If the step induces intervention — say step $t$ where $I(s_{t-1},a_{n,t-1})=0$ and $I(s_t,a_{n,t})=1$ — we add a cost: $$ C(s,a_n)=1-\frac{a_n^Ta_h}{||a_n||||a_h||} $$
The cost is the cosine distance between the agent’s action and the human’s action. The intuition is that if the intervened agent acts almost the same as the human, it won’t get much punished.

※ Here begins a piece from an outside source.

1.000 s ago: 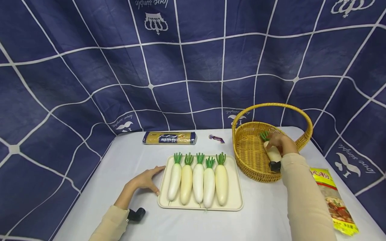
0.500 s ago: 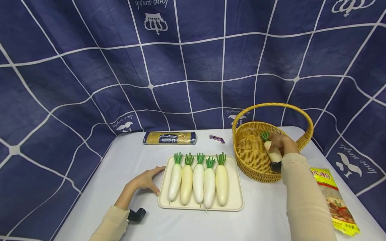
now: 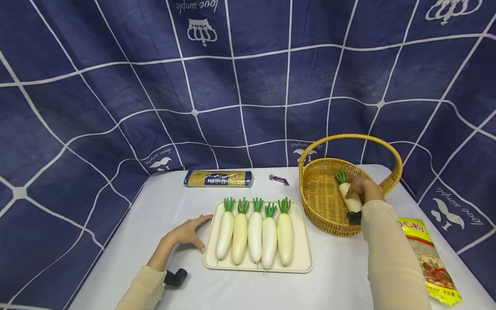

The intervention penalty is separately learnt by an auxiliary Q-function, namely $Q^I(s,a)$. The objective is:
$$ Q^I(s_t,a_{n,t})=C(s_t,a_{n,t})+ \gamma \mathbb{E}[Q^I(s_{t+1},a_{t+1})] $$
$$ s_{t+1}\sim \mathcal{B}, a_{t+1}\sim\pi_n(\cdot|s_{t+1}) $$
which is very similar to a SARSA update.
Policy Learning
The policy is learnt by a conventional actor-critic framework, with HACO’s carefully designed Q-function: $$ \max_{\theta}\mathbb{E}_{s_t\sim\mathcal{B}}[Q(s_t,a_n)-\alpha\log\pi_n(a_n|s_t;\theta)-Q^I(s_t,a_n)] $$
Notice that $Q^I$ is negative as it represents a cost rather than a reward.
PVP
PVP, proposed in the NeurIPS23 paper Learning from Active Human Involvement through Proxy Value Propagation by Zhenghao Peng, Wenjie Mo, Chenda Duan, Quanyi Li, Bolei Zhou, is the latest advance in the IIL family, with a similar publication time as SIRIUS (RSS23). It’s a simplified version of HACO, with a Q-function directly learning from intervention data. PVP involves 2 key components: Proxy Value and Balanced Sampling. The overall structure for PVP is a DQN for discrete action spaces and a TD3 for continuous action spaces.
Proxy Value
HACO, as we have seen, uses a conservative Q-function to learn the proxy value. PVP, on the other hand, uses a more direct approach. It uses a Q-function to learn the value of human intervention, assigning +1 to the human action and -1 to the agent action during the intervention. The objective for the Q-function on intervention data is: $$ \mathcal{L}_{PVP} = MSE(Q(s,a_h),1) + MSE(Q(s,a_n),-1) $$
And during the non-intervention phase, the Q-function is simply doing TD-learning with 0 reward: $$ \mathcal{L}_{TD} = MSE(Q(s,a_n),r+\gamma Q(s’,\pi(s’))),\newline r=0 $$
This TD step is the “propagation” that gives the method its name: the $\pm 1$ labels from intervention data are propagated through the value function to the unlabeled exploration data. Notice that this Q-function does not satisfy the Bellman equation, and thus is not a conventional Q-function in the RL context. Instead, it is more a function about good or bad. The $\mathcal{L}_{PVP}$ can be decomposed as: $$ \begin{aligned} &MSE(Q(s,a_h),1) + MSE(Q(s,a_n),-1) &\\ =& (Q(s,a_h)-1)^2 + (Q(s,a_n)-(-1))^2 \\ =& Q(s,a_h)^2 + Q(s,a_n)^2 -2 (Q(s,a_h) - Q(s,a_n)) +2 \end{aligned} $$ where minimizing the cross term $-2(Q(s,a_h) - Q(s,a_n))$ forces $Q$ to assign higher value to human actions than to novice actions.
Balanced Sampling
During PVP training, we maintain 2 buffers: a novice buffer and a human buffer. The novice buffer contains data that are automatically generated by the policy, while the human buffer contains intervention data. We sample half-half from them, similar to the idea of IWR mentioned above.
Perspective
I’ve implemented a few of these algorithms, and they are indeed efficient. They also serve as a nice safety guarantee: human gating keeps the agent in a reasonable region. The idea can be further unified with RLHF, language feedback and more. However, IIL — especially the active-involvement methods — assumes the human has the ability to control the robot, and is quick enough to foresee the danger and intervene. This is obviously a strong assumption if working outside autonomous driving and easy-to-control robots.